Round Pond was owned by Rick Porter during her racing career, racing under his Fox Hill Farm stable name.

== Racing career ==

=== 2005 season ===
Unraced as a juvenile, Round Pond made her racing debut as a sophomore in February 2005 at Oaklawn Park. She finished third, but broke her maiden in her second start two weeks later. She made her stakes debut next in the listed Honeybee Stakes, winning impressively, before winning her first graded stakes afterwards in the Fantasy Stakes. Round Pond captured her first Gr.I when she defeated Smuggler in the 2005 Acorn Stakes. After running second in the Delaware Oaks, it was discovered that Round Pond had developed a bone chip in her knee. Despite given promise by veterinarians that Round Pond could be healed in time for the Gr.I Alabama Stakes, a race that owner Rick Porter desired to win, he decided not to run her as to not risk further injury. Round Pond received surgery for her knee and was sidelined for the rest of the year.

Due to her efforts, Round Pond was nominated for 2005 American Champion Three-Year-Old Filly, but the award was given to Smuggler, the filly she had previously defeated in the Acorn Stakes. Round Pond was fourth place in the voting, with a total of 16 votes.

=== 2006 Season and Breeders' Cup ===
Round Pond resumed racing the following February and made her 2006 debut, an allowance race at Oaklawn Park, a winning one that she followed with another graded win- the Azeri Stakes. After the Azeri Stakes, Round Pond developed foot issues that kept her sidelined until late summer. To prep for the upcoming Breeders' Cup at Churchill Downs, Round Pond ran in the Molly Pitcher Stakes and Beldame Stakes, finishing second and third, respectively.

Round Pond was sent off at outsider odds of 14–1 in the 2006 Breeders' Cup Distaff, the bettors giving most of the attention to Fleet Indian, who was entering the Distaff on an 8-race win streak. Round Pond tracked in fourth for most of the race, along the inside of the field. As the field came to the top of the stretch, Round Pond took the lead and pulled away down the stretch to win by 5 ½ lengths with a final time of 1:50.50. The impressive victory was marred, however, as the favored Fleet Indian was injured and vanned off after the race, never to race again, and 3-1 second choice Pine Island broke down entering the backstretch and was euthanized.

Round Pond was once again nominated for an Eclipse Award for her racing efforts in 2006. Though she once again did not win, Round Pond was runner-up in the voting, with 48 total votes to winner Fleet Indian's 213.
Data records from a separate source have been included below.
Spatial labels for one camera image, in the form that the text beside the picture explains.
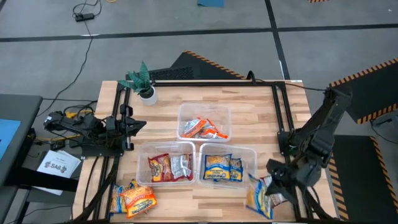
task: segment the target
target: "plastic container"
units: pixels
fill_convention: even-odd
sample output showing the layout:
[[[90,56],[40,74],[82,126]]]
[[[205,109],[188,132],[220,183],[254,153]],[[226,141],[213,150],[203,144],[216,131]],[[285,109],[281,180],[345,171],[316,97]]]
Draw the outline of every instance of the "plastic container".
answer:
[[[227,134],[227,139],[198,139],[183,138],[187,121],[197,119],[209,119],[222,134]],[[202,142],[228,142],[232,137],[231,110],[227,106],[205,103],[183,103],[180,106],[177,123],[177,137],[183,141],[202,141]]]
[[[212,179],[203,179],[205,173],[205,155],[223,156],[232,154],[233,159],[241,158],[243,166],[242,182],[234,182],[221,180],[215,182]],[[216,187],[224,189],[240,189],[245,188],[246,182],[249,180],[248,173],[257,176],[257,153],[250,148],[238,147],[227,144],[204,143],[200,147],[198,162],[198,183],[205,187]]]
[[[170,156],[181,154],[192,154],[193,179],[182,178],[176,182],[152,182],[152,174],[148,158],[168,153]],[[195,145],[192,142],[148,142],[140,146],[138,151],[138,163],[136,179],[139,185],[143,186],[170,186],[193,184],[197,177],[197,164]]]

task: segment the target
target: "orange snack bag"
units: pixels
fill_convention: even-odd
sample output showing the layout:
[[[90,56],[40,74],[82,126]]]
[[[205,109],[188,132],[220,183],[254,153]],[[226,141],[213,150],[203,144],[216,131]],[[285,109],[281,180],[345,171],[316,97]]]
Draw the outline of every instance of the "orange snack bag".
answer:
[[[127,218],[132,218],[157,204],[152,187],[138,187],[120,194],[127,208]]]
[[[213,129],[205,129],[200,133],[201,138],[205,139],[228,139],[228,135],[216,132]]]
[[[196,133],[198,133],[205,126],[205,124],[206,121],[200,118],[188,121],[185,125],[184,133],[182,133],[181,137],[191,138]]]

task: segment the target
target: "butcher block tabletop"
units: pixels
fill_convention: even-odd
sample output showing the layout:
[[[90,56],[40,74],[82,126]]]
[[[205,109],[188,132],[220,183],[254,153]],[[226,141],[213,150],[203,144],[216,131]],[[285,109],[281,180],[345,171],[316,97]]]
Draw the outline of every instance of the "butcher block tabletop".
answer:
[[[112,114],[116,94],[116,81],[104,81],[98,97],[95,115],[105,118]],[[295,128],[299,128],[311,117],[305,90],[296,86],[286,85],[290,109]],[[133,107],[133,118],[147,121],[131,141],[135,149],[145,142],[164,142],[177,140],[177,116],[182,103],[216,103],[226,105],[232,112],[232,138],[226,144],[249,147],[257,152],[257,177],[267,176],[266,164],[269,159],[284,162],[279,153],[277,132],[279,126],[275,113],[272,90],[269,86],[204,86],[204,87],[156,87],[158,101],[153,106],[145,106],[133,92],[130,94],[129,105]],[[281,93],[280,107],[284,117],[285,109]],[[195,143],[199,155],[201,143]],[[127,185],[136,178],[137,151],[125,152],[120,158],[116,183]],[[85,159],[81,169],[78,188],[76,190],[73,214],[78,216],[83,209],[83,197],[86,190],[91,167],[95,158]],[[98,189],[103,158],[100,157],[94,167],[88,192],[86,206]],[[321,179],[315,185],[323,209],[335,217],[335,207],[330,193],[328,181],[323,170]],[[108,190],[103,194],[99,217],[103,218],[108,200]],[[269,222],[263,216],[244,207],[246,191],[244,189],[212,189],[198,185],[178,185],[154,187],[157,205],[147,213],[127,219],[126,214],[114,214],[110,222]],[[304,206],[300,211],[304,216]],[[282,203],[274,208],[274,220],[294,221],[293,206],[290,202]]]

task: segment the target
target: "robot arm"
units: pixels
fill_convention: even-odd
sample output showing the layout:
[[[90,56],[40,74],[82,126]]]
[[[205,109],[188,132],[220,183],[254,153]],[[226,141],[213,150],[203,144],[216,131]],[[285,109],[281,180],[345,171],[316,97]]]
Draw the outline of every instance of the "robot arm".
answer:
[[[268,161],[272,183],[266,195],[281,193],[290,202],[297,203],[288,189],[299,186],[305,190],[318,182],[321,169],[329,163],[337,125],[350,103],[351,94],[326,90],[321,107],[302,128],[290,132],[281,146],[294,160],[289,165],[273,159]]]

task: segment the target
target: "concrete floor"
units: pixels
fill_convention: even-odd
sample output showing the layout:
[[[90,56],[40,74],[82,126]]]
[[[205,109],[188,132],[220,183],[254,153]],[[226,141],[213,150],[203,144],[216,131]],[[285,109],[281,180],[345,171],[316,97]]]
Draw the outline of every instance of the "concrete floor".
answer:
[[[0,12],[0,39],[86,35],[85,25],[77,24],[72,18],[73,6],[83,2],[8,0]],[[398,22],[396,0],[377,3],[373,0],[330,0],[316,4],[310,4],[307,0],[271,0],[271,3],[278,27]],[[263,0],[225,0],[225,8],[222,9],[198,7],[196,0],[118,0],[114,4],[103,1],[101,15],[87,24],[92,34],[271,26]],[[291,79],[303,80],[306,86],[315,88],[324,88],[334,80],[397,57],[398,52],[397,28],[280,32],[279,35]],[[0,93],[53,98],[74,79],[84,60],[88,43],[89,40],[0,42]],[[95,100],[103,80],[122,79],[126,71],[137,70],[142,60],[150,69],[169,67],[183,50],[192,50],[241,74],[253,70],[258,78],[283,78],[271,32],[95,39],[80,78],[60,97]],[[307,98],[313,113],[320,106],[323,95],[307,91]],[[41,108],[46,108],[49,103],[44,101]],[[51,111],[75,104],[57,101]],[[46,114],[39,116],[34,123],[40,137],[52,136],[42,127],[45,117]],[[377,130],[398,141],[391,126],[382,126]],[[375,135],[369,124],[357,125],[347,114],[336,133]],[[397,190],[398,169],[395,161],[398,151],[395,145],[381,138],[377,140]],[[33,147],[30,153],[34,155],[45,150],[48,150],[46,146]],[[80,153],[75,149],[70,152],[77,156]],[[33,168],[37,163],[37,159],[29,158],[25,165]],[[73,198],[69,194],[52,197],[33,193],[37,196],[30,197],[48,203],[31,204],[28,212],[36,208],[68,205]],[[16,200],[12,206],[14,213],[9,213],[6,223],[15,218],[18,206]],[[44,216],[49,218],[43,220],[41,217]],[[69,208],[58,208],[34,213],[25,218],[24,223],[63,222],[69,216]]]
=== 2007 Season and Retirement ===
Now a Breeders' Cup winner, Round Pond returned to racing once again the following year, hoping to defend her title in that year's Distaff. She made her first of only two starts in 2007 in Gulfstream Park's Rampart Stakes, finishing fourth, the worst finish of her career. She improved upon her poor finish in her next start by finishing third in the Apple Blossom Handicap.

Round Pond's racing career unfortunately came to a close in April 2007, when she fractured her knee during training. She retired with a record of 13: 7-2-3 and earnings of $1,998,700.

== Broodmare career ==
Round Pond was offered at the 2007 Fasig-Tipton November Breeding Stock Sale. Darley Stud purchased the mare for $5.75 million, becoming the highest-priced horse at the sale in more than 20 years.
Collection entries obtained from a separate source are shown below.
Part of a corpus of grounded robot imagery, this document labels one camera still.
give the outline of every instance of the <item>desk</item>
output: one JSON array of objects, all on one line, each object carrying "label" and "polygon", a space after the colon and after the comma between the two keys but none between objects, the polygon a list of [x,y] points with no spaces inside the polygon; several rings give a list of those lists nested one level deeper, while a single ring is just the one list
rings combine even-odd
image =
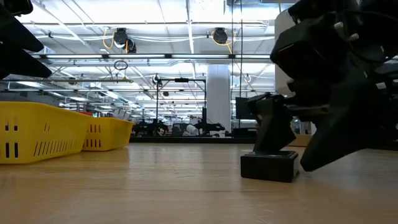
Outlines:
[{"label": "desk", "polygon": [[1,223],[397,223],[398,152],[359,151],[285,184],[242,179],[251,150],[134,143],[0,166]]}]

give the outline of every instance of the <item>black block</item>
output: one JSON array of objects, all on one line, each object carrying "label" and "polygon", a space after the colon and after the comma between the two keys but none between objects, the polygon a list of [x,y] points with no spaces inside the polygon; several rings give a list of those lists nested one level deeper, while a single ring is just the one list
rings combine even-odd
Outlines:
[{"label": "black block", "polygon": [[246,154],[241,156],[241,177],[279,182],[293,182],[299,171],[298,154],[295,151],[279,151],[272,154]]}]

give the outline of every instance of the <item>ceiling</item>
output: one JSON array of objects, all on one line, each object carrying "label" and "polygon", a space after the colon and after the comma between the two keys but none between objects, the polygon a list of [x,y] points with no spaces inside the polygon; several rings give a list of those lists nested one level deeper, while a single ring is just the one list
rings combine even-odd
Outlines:
[{"label": "ceiling", "polygon": [[[240,1],[233,0],[44,0],[34,3],[31,14],[18,17],[45,46],[40,54],[123,54],[123,50],[113,45],[112,33],[118,27],[127,28],[128,36],[137,47],[137,54],[246,54],[268,55],[274,45],[274,19],[279,10],[290,7],[295,1],[243,0],[242,13]],[[217,45],[211,38],[216,27],[223,27],[233,43],[231,51],[225,45]],[[77,80],[91,80],[96,88],[114,90],[118,98],[101,96],[98,92],[58,92],[62,96],[85,98],[87,102],[112,108],[122,106],[132,110],[132,114],[141,112],[142,108],[151,110],[156,107],[155,92],[139,92],[153,90],[152,78],[157,74],[160,78],[191,78],[205,79],[207,65],[220,63],[216,60],[171,60],[171,59],[126,59],[128,69],[114,70],[115,60],[63,59],[42,60],[53,72],[54,80],[67,80],[75,77]],[[233,97],[250,97],[264,91],[274,90],[274,65],[269,60],[245,60],[242,64],[243,83],[239,84],[240,59],[233,63],[224,60],[229,69],[233,69],[234,81],[231,83]],[[95,80],[128,79],[128,82],[103,82]],[[32,88],[32,86],[13,83],[15,88]],[[42,89],[85,89],[87,82],[39,83]],[[169,96],[160,95],[163,111],[161,116],[178,114],[185,116],[200,114],[200,100],[204,99],[202,83],[170,82],[166,89]],[[70,99],[69,105],[77,100]]]}]

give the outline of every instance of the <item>column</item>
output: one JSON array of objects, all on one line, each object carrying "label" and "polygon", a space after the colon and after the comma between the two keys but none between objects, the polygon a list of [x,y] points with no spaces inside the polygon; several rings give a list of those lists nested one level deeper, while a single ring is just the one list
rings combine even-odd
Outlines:
[{"label": "column", "polygon": [[220,123],[231,132],[231,74],[228,65],[208,65],[207,122]]}]

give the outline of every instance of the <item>metal beam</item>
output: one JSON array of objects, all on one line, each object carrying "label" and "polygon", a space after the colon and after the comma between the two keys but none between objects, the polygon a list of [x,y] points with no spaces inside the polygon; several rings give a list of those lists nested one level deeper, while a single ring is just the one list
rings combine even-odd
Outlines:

As of 2017, Round Pond has produced four named foals:
- Long River (2010 colt by A.P. Indy)- Winner of the 2017 Al Maktoum Challenge, Round 3 in Dubai, also won Evening Attire Stakes and finished 3rd in the Jockey Club Gold Cup as a four year old (2014).
- Long Water (2011 gelding by Elusive Quality)- Handicap winner and earner of $106,168.